→ Required work: Return all the lines below in which the string "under" appears.

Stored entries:
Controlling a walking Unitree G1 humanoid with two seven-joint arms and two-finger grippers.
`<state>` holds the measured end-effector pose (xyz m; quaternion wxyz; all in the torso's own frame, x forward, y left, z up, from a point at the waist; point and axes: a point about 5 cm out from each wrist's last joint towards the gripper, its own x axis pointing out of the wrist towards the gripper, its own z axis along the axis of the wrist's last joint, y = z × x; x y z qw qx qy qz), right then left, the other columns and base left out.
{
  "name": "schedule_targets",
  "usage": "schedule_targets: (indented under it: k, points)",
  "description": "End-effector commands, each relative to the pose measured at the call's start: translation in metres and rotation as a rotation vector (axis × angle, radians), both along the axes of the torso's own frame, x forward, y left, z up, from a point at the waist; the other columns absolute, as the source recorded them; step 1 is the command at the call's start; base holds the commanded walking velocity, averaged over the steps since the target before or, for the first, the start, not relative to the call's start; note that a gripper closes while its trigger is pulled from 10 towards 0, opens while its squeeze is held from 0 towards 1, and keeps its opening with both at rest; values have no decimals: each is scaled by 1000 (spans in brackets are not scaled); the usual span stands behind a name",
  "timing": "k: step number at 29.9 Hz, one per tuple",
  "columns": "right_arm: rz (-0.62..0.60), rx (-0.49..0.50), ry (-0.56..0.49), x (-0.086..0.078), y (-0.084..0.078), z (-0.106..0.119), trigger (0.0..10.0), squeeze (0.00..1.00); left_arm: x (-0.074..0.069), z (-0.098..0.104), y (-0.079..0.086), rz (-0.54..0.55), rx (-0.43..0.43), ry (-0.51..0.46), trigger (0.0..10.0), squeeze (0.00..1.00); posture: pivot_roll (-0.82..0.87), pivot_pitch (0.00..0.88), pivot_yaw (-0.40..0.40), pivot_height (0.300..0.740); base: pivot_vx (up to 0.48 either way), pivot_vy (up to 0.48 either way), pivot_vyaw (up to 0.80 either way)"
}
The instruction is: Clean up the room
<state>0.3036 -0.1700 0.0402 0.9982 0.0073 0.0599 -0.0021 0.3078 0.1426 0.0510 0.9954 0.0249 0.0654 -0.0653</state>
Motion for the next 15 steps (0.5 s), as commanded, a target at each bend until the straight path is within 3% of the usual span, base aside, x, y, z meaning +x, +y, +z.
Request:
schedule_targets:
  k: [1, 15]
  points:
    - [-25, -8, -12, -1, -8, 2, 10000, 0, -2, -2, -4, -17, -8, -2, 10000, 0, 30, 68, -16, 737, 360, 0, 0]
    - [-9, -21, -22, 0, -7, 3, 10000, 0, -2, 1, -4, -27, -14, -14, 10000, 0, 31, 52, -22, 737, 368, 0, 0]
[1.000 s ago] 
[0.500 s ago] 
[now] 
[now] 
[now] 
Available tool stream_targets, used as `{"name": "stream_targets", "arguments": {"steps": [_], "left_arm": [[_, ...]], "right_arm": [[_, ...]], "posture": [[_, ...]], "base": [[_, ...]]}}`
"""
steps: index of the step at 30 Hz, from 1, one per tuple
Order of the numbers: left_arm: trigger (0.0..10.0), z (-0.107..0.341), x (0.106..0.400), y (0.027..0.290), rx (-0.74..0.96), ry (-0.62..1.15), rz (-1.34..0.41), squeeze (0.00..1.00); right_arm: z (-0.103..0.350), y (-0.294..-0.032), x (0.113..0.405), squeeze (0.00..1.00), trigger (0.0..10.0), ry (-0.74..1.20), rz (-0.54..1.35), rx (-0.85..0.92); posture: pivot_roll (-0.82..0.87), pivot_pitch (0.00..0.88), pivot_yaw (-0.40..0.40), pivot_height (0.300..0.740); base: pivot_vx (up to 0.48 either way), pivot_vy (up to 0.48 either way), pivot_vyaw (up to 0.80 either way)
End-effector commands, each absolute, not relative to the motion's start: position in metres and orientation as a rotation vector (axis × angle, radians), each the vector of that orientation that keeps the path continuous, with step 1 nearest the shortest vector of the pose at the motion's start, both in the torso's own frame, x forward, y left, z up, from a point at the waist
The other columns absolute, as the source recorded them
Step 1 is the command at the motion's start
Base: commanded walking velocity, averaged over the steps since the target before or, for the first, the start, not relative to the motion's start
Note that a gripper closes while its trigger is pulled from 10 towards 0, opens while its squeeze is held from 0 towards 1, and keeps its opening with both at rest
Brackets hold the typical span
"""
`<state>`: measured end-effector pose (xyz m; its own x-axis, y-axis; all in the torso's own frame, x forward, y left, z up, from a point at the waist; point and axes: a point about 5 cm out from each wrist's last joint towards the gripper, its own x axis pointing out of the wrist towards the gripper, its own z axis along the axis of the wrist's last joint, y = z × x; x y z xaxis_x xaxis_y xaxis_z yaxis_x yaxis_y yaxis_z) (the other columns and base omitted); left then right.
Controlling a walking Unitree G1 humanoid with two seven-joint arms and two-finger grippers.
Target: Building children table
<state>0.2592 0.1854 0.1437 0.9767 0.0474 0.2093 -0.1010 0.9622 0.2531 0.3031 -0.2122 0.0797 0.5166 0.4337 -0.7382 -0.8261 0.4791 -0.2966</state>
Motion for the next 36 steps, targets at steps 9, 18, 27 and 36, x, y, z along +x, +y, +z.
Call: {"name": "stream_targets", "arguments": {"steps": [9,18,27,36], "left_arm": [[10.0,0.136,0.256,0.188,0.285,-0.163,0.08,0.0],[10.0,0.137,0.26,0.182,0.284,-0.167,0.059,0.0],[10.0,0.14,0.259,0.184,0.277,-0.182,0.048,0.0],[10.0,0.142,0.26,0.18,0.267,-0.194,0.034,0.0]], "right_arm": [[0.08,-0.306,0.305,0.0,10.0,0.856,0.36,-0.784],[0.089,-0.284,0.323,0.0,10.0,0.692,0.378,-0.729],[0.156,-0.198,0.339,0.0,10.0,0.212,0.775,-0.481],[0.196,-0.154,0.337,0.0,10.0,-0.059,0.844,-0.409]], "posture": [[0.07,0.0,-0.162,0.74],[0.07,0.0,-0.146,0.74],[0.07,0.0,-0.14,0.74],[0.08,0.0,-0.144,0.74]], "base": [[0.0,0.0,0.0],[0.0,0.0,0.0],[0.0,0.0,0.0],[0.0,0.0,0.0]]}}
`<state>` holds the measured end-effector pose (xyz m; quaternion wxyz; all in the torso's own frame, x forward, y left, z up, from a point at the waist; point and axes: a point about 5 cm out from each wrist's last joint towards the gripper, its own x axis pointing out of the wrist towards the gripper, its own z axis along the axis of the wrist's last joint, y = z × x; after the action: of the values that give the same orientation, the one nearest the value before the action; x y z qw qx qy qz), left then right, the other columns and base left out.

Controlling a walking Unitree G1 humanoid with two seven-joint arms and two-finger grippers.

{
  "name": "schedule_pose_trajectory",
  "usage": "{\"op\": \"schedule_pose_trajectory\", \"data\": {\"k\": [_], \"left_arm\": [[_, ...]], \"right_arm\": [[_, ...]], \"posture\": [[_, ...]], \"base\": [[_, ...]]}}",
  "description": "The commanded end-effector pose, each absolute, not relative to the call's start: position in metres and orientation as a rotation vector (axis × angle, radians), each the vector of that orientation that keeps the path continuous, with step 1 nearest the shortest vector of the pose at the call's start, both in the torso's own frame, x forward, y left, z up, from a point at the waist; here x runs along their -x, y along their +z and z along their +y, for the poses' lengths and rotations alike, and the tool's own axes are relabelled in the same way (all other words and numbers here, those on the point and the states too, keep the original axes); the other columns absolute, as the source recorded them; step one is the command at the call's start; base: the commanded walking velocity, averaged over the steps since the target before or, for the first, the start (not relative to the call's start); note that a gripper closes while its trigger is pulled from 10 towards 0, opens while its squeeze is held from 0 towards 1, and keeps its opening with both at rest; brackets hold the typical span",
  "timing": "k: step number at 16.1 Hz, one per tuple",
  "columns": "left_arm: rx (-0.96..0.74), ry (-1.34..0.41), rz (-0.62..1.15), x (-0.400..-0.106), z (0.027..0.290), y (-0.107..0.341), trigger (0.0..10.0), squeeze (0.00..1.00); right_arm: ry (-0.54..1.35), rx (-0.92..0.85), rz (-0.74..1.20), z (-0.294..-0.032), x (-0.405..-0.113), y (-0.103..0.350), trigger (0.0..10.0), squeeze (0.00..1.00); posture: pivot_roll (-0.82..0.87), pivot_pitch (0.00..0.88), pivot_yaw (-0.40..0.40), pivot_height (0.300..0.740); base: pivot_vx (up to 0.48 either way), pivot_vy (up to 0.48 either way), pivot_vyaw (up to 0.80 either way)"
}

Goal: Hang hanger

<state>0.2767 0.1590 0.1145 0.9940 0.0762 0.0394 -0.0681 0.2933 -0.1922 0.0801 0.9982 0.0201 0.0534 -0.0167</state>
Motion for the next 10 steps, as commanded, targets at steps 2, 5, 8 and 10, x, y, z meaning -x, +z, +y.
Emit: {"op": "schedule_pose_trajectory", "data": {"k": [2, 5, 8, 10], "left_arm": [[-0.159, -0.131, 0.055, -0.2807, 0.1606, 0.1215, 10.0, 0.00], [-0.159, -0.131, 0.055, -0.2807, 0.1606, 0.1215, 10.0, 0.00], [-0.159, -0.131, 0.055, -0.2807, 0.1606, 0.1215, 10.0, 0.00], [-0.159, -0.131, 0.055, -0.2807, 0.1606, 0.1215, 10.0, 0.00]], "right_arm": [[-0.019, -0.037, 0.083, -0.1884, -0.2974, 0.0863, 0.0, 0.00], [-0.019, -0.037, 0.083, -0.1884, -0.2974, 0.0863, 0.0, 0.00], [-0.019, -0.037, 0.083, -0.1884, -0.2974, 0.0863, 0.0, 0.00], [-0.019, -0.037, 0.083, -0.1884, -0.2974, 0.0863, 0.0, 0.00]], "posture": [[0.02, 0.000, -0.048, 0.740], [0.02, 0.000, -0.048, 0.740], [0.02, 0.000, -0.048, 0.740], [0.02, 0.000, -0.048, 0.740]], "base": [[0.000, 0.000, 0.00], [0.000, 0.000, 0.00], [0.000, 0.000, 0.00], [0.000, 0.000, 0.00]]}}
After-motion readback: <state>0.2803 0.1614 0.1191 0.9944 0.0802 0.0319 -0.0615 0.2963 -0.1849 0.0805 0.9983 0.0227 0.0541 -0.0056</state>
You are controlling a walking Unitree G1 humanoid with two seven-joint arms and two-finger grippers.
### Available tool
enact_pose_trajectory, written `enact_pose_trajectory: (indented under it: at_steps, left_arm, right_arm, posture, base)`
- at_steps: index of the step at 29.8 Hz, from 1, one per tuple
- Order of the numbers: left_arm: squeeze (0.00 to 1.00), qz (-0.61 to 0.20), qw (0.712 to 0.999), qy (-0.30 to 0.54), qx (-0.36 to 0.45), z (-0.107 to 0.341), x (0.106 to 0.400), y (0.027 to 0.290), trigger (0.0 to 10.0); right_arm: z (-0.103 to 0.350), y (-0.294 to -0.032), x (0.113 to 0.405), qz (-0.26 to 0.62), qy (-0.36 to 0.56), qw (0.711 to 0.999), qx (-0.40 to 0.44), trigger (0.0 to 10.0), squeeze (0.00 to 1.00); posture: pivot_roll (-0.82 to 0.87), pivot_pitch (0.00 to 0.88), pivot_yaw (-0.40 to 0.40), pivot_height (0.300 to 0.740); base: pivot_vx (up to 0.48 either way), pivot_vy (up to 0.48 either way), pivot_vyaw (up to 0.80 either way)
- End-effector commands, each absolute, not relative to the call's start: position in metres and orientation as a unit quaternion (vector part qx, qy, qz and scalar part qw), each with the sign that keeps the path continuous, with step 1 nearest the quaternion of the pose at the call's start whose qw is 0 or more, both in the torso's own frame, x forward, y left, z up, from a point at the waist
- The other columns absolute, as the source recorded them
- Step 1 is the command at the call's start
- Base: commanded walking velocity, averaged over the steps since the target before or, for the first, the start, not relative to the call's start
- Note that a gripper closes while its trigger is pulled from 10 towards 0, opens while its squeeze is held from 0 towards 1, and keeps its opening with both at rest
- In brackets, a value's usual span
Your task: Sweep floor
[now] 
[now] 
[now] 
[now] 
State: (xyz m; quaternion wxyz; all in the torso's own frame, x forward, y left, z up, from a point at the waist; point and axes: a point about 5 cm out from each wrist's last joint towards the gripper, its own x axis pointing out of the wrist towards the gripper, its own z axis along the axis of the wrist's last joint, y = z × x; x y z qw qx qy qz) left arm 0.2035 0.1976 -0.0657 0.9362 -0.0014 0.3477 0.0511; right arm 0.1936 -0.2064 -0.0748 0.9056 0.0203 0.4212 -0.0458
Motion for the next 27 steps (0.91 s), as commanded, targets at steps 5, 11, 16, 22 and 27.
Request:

→ Answer section:
  "usage": "schedule_targets: (indented under it: k, points)",
enact_pose_trajectory, written `enact_pose_trajectory: (indented under it: at_steps, left_arm, right_arm, posture, base)`

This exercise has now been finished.